Privacy Policy

Last Updated: December 2024

PolyMegMPA B.V. ("we," "us," or "our") operates the website polymegmpa.top and provides luxury manicure and pedicure services. This Privacy Policy explains how we collect, use, disclose, and safeguard your information when you visit our website or use our services.

Data Controller

PolyMegMPA B.V. is the data controller for the personal information we collect. We are registered in the Netherlands with registration number B63202512 and VAT number NL41202568B3. Our registered address is Kastanjelaan 51, 3041 CN Rotterdam, South Holland, Netherlands.

Data Collection

The data we collect includes personal information you provide directly to us, such as when you book appointments, contact us, or use our services. This may include your name, email address, phone number, appointment preferences, and any health information relevant to our nail care services. We also collect technical information automatically when you visit our website, including your IP address, browser type, pages visited, and usage patterns.
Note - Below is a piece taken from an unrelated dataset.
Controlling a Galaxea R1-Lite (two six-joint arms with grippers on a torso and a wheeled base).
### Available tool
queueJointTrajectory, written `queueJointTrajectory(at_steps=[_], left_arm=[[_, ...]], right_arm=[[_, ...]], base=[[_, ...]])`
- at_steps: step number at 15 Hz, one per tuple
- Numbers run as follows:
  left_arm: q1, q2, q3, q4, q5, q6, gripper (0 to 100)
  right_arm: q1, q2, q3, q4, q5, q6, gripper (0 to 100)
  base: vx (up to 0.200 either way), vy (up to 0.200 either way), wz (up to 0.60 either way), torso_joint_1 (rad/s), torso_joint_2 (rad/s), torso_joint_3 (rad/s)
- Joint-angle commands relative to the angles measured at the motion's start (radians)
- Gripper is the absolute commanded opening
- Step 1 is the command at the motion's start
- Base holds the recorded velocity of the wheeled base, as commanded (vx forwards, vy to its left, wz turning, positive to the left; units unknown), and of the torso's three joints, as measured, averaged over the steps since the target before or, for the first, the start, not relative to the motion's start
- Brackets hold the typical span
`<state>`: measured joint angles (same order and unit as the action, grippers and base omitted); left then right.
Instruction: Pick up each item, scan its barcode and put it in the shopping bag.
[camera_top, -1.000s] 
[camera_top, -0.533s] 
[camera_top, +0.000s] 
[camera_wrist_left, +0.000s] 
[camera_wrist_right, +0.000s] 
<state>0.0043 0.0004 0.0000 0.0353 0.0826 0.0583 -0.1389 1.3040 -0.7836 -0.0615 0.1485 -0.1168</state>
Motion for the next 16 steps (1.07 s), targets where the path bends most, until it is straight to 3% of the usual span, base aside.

How We Use Your Information

We explain how we use your information in this section. We use your personal data to provide and improve our nail care services, process appointments, communicate with you about our services, send appointment reminders, respond to your inquiries, and comply with legal obligations. We may also use your information to personalise your experience and ensure the safety and security of our services.

Legal Basis for Processing

Under the GDPR, we process your personal data based on the following legal grounds:

• Contract performance: To provide our nail care services and fulfil our obligations to you
• Legitimate interests: To improve our services, communicate with you, and operate our business
• Consent: When you provide explicit consent for specific purposes
• Legal obligations: To comply with applicable laws and regulations

Data Sharing

We do not sell, trade, or rent your personal information to third parties. We may share your information with trusted service providers who assist us in operating our business, such as appointment scheduling systems, payment processors, and IT support services. These providers are contractually obligated to protect your information and use it only for the specified purposes.

Data Retention

We retain your personal information for as long as necessary to provide our services, comply with legal obligations, resolve disputes, and enforce our agreements. Appointment records are typically retained for 7 years for business and tax purposes. Marketing communications data is retained until you opt out or we no longer have a legitimate business need for it.

Your Rights Under GDPR

As a data subject under the GDPR, you have the following rights:

• Right of Access: You can request information about the personal data we hold about you
• Right to Rectification: You can request correction of inaccurate or incomplete data
• Right to Erasure: You can request deletion of your personal data in certain circumstances
• Right to Restrict Processing: You can request limitation of how we use your data
• Right to Data Portability: You can request transfer of your data to another service provider
• Right to Object: You can object to certain types of processing
• Right to Withdraw Consent: You can withdraw consent at any time where processing is based on consent

Cookies and Tracking Technologies

Our website uses cookies and similar tracking technologies to enhance your browsing experience, analyse website traffic, and personalise content. For detailed information about the cookies we use, please refer to our Cookie Policy.

Data Security

We implement appropriate technical and organisational measures to protect your personal information against unauthorised access, alteration, disclosure, or destruction. This includes encryption of sensitive data, regular security assessments, staff training on data protection, and secure storage systems.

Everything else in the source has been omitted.